Data block below:

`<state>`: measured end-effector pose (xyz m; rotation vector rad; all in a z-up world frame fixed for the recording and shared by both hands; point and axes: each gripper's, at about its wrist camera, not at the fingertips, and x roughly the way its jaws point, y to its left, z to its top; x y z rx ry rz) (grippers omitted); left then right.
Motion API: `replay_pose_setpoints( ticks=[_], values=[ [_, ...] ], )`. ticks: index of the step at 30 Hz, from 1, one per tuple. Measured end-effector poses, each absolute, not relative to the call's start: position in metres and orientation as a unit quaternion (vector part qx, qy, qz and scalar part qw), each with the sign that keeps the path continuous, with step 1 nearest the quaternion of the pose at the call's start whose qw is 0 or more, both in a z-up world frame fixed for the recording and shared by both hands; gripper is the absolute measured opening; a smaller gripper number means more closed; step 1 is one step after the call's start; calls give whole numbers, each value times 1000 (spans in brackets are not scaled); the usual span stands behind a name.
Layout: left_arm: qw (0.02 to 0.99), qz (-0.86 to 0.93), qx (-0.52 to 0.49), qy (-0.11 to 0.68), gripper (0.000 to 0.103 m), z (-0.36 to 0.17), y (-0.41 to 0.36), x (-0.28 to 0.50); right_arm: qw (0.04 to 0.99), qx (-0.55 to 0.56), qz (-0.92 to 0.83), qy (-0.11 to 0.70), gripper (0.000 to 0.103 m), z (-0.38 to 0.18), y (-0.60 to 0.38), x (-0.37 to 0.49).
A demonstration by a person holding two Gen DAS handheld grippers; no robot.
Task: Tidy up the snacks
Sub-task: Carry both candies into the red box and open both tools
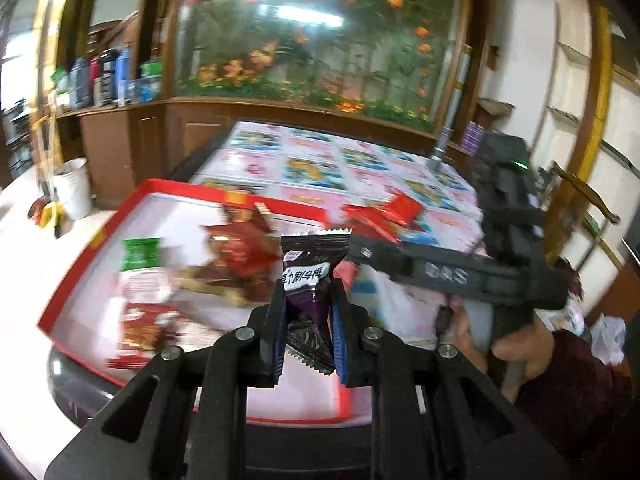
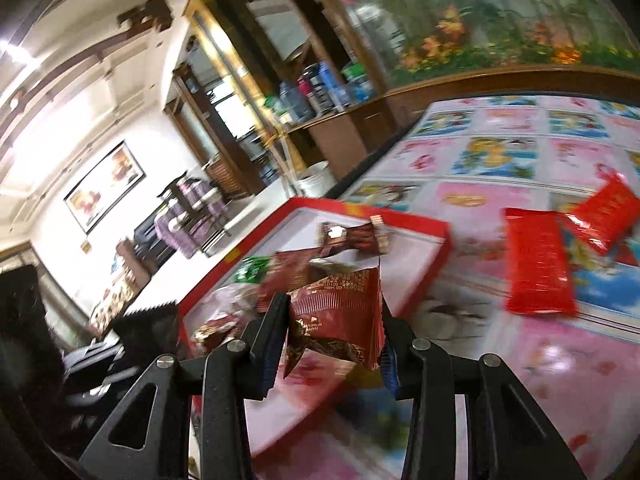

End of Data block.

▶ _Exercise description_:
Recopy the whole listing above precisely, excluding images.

▶ _Result of the task_:
`<state>`: measured end-effector pose (xyz m; rotation vector rad; all in a z-up world frame fixed for the recording and shared by both hands; point and axes: each gripper's, at about its wrist camera, not at the fingertips, and x roughly the way its jaws point, y to its left, z to its top; x y z rx ry rz) (grippers omitted); left then right.
Motion API: `replay_pose_setpoints( ticks=[_], values=[ [_, ...] ], )`. ticks: index of the step at 30 Hz, from 1, one per tuple. Measured end-effector poses, each absolute, not relative to the call's start: position in metres and orientation as a unit quaternion (vector part qx, qy, qz and scalar part qw), each with the sign that keeps the path continuous, with step 1 nearest the quaternion of the pose at the call's start whose qw is 0 or more, both in a z-up world frame fixed for the recording and shared by both hands; gripper is the absolute measured opening; a smaller gripper number means more closed; step 1 is one step after the call's start; calls give whole numbers, each value times 1000 (spans in brackets are not scaled); the usual span stands behind a name.
Layout: left_arm: qw (0.02 to 0.99), qz (-0.86 to 0.93), qx (-0.52 to 0.49), qy (-0.11 to 0.68), gripper (0.000 to 0.103 m), z (-0.36 to 0.17), y (-0.41 to 0.36), x (-0.28 to 0.50); right_arm: qw (0.04 to 0.99), qx (-0.55 to 0.56), qz (-0.92 to 0.83), qy (-0.11 to 0.70), gripper (0.000 to 0.103 m), z (-0.38 to 0.18), y (-0.60 to 0.38), x (-0.37 to 0.49).
A demonstration by a person holding two Gen DAS handheld grippers; no robot.
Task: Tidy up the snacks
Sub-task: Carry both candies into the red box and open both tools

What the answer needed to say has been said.